Redacted to guarantee privacy.

    You see, apart as we two are to each other, she and I still sporadically share many of the same long-time acquaintances. 

    This makes befriending old colleagues online difficult, as I never know who actively, to this day, keeps in touch with with the woman I am doing my best to avoid. The one I call "She". This was the case in the 2017 video incident, wherein I was considering sending a Facebook Friend Request to a past acquaintance having completely overlooked the probability of her own ongoing friendship with him. 

    Surprise, surprise, smack in the video of his I was naively checking out, there she was, front and center, among the videotaped group of guests gathered at his house to celebrate Christmas!

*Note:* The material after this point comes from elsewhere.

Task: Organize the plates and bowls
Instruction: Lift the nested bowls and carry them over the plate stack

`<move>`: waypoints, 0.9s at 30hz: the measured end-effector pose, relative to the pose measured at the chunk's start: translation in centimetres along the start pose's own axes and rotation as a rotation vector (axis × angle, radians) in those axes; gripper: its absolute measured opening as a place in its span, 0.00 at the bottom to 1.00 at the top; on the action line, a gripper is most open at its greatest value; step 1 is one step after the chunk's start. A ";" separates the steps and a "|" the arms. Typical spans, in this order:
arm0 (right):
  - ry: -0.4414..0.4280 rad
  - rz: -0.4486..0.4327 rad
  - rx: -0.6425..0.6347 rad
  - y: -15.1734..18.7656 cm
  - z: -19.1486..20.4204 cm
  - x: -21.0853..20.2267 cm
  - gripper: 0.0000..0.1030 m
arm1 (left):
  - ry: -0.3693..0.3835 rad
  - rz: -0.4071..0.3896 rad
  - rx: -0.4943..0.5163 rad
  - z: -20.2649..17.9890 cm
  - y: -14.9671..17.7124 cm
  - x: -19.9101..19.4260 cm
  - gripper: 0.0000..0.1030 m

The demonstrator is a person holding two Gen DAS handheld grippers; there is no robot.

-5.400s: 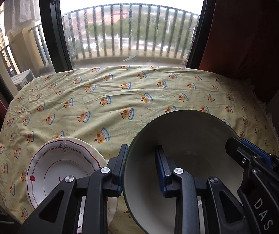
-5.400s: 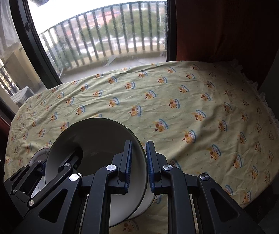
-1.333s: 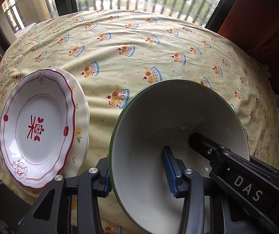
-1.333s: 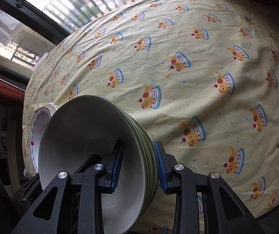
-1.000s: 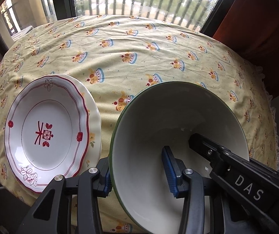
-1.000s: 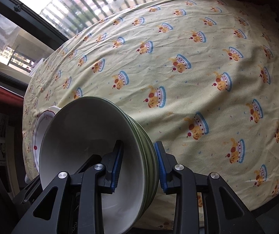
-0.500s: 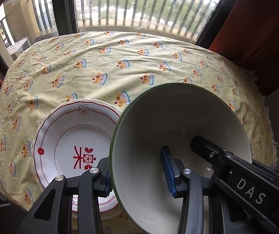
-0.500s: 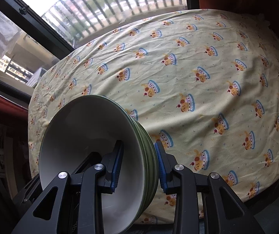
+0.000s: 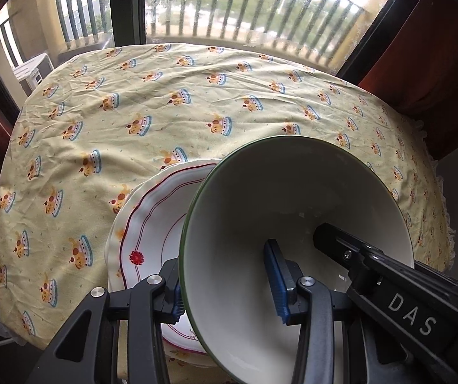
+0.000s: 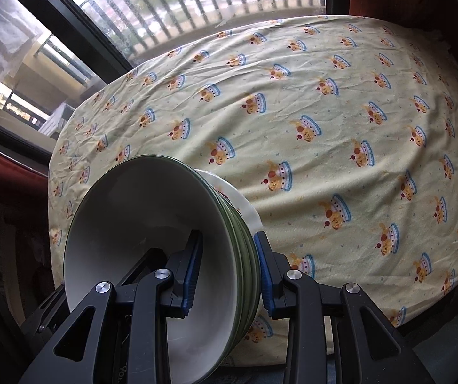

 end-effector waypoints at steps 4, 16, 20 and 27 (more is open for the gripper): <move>0.006 0.024 0.007 0.5 1.4 1.2 0.35 | -0.002 0.025 0.002 1.6 0.2 0.5 0.40; 0.028 0.053 0.005 0.2 3.6 3.2 0.35 | -0.008 0.032 0.010 3.7 -0.8 1.2 0.40; 0.038 0.050 0.000 -0.2 3.8 3.4 0.35 | -0.015 0.025 0.028 3.7 -1.0 1.3 0.40; 0.024 0.041 0.031 0.8 3.4 3.4 0.35 | -0.001 0.018 0.055 3.7 -0.2 1.2 0.41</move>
Point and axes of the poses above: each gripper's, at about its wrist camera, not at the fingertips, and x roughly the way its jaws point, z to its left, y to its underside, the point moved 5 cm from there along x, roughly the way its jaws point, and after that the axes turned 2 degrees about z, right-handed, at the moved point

Although I should have, I did not see that coming. Talk about a blindside! I still recall the hair-raising shock I experienced!

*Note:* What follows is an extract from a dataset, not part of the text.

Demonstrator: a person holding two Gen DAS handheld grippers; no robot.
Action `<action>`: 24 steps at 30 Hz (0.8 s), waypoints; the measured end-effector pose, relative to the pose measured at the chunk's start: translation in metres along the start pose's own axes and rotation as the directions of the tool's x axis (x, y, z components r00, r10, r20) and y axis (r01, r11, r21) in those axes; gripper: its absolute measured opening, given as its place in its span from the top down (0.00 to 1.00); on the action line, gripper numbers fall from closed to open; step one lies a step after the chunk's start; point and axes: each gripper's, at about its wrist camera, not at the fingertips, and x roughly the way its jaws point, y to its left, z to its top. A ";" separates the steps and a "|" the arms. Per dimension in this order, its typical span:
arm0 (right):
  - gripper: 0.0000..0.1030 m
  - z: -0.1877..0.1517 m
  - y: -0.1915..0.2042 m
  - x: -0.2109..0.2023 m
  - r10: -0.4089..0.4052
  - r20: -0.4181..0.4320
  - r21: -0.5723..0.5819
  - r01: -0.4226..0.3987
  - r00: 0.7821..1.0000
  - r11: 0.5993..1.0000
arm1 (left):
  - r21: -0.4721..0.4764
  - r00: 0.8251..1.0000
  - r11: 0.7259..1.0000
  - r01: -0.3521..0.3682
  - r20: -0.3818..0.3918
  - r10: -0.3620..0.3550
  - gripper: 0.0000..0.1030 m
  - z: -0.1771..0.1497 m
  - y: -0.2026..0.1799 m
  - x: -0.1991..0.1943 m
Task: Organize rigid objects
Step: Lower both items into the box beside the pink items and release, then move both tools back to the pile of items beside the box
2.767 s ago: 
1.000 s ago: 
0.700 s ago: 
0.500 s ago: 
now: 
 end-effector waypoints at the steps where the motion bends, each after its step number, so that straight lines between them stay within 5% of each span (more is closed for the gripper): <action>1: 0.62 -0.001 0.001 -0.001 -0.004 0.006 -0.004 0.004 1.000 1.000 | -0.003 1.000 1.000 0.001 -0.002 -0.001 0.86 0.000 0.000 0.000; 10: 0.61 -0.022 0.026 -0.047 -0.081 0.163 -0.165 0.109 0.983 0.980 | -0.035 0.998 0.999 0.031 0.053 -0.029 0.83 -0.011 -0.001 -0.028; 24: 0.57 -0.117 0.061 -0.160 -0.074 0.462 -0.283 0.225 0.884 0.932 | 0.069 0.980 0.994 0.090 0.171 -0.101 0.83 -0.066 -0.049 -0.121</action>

     Alas as an unintended result of my promise to her, I subsequently had to pass on requesting my former acquaintance's friendship, seeing as she was still involved in his life. Not to have done so would have violated the conditions of my self-imposed exile.

    This time however, it was the algorithm at work, and not my slip-up that bumped our worlds for the present.once again.

    Currently, I have a longtime Facebook Friendship with, my former roommate and mentor from the past. We met fifty four years ago and have always remained in touch. Later on, after he married, he also became a family friend of "She" - her children and his were fast, San Francisco playmates back in the day. (This by the way, was the basis of my near run-in with her at his house in 1991 - the last occasion where my standing rule was bent, albeit by accident. Unawares, I had come to visit his daughters; unaware, she had come to drop off her sons.) 

   His daughters are also Facebook Friends of mine; one of them, very recently.

   Well, it didn't take long then, for the social media site to put things together, and shortly make a friend suggestion on and of its own:

    Tonight, I was just asked if I would perhaps know and like to connect with the son of "She', the younger of her two boys and middle child of three. The younger daughter of my former roommate was his childhood playmate. Again, I should not have been surprised. 

    Yikes!

    Be assured, I will not request to befriend him, I will keep clear, nor use him or his account to learn anything about "She". I will not ingratiate myself nor will I drop my current associations - all these people are innocent - but I will conduct myself with a measured amount of caution and prudence, from this time forward.

    If this female significant and I ever are to run into each other, it must be by accident, or by her wish and instigation, and not through any machination on my part.

    So much folderol some would say, but then again, she's been able to build and live a life completely free and clear of me. 

    I keep my word.

     Solemnly.

2025-07-20 21:30:00

    This time it's the daughter, whose current photo I have just seen. She too is a long-time intimate friend of my Facebook acquaintance. She bears the same first name and was my friend's childhood compatriot and house guest.

    This incident now makes it thrree strikes and I'm totally out of the picture once again! My big words mean nothing!  

    Forgive my invisibility, I feel a little bit low right now. It's hard being absolutely irrelevant. 

    I am superfluous. Forever superfluous.

2025-07-21 00:30:00

    Seeing as superfluousness is a constant condition for me anyway, I merely stepped away for a moment to scribble a few lines of poetry (or "woetry" as I call it). That did the trick and got me outta my funk until the next emotional blow.

    However, just for a second or more, I felt the onset of an even uglier emotion, a dour anxiety that has struck me only a very few times in life. It even goes beyond my unrequited woes to something more dismal, and I have had these horrific attacks even as child. 

     Fortunately, I was able snap myself from going there, and the awfulness ended almost as quickly as it started! Whew! This unspeakable state is almost like all of the "mean reds" and blues thrown together. I just escaped - barely.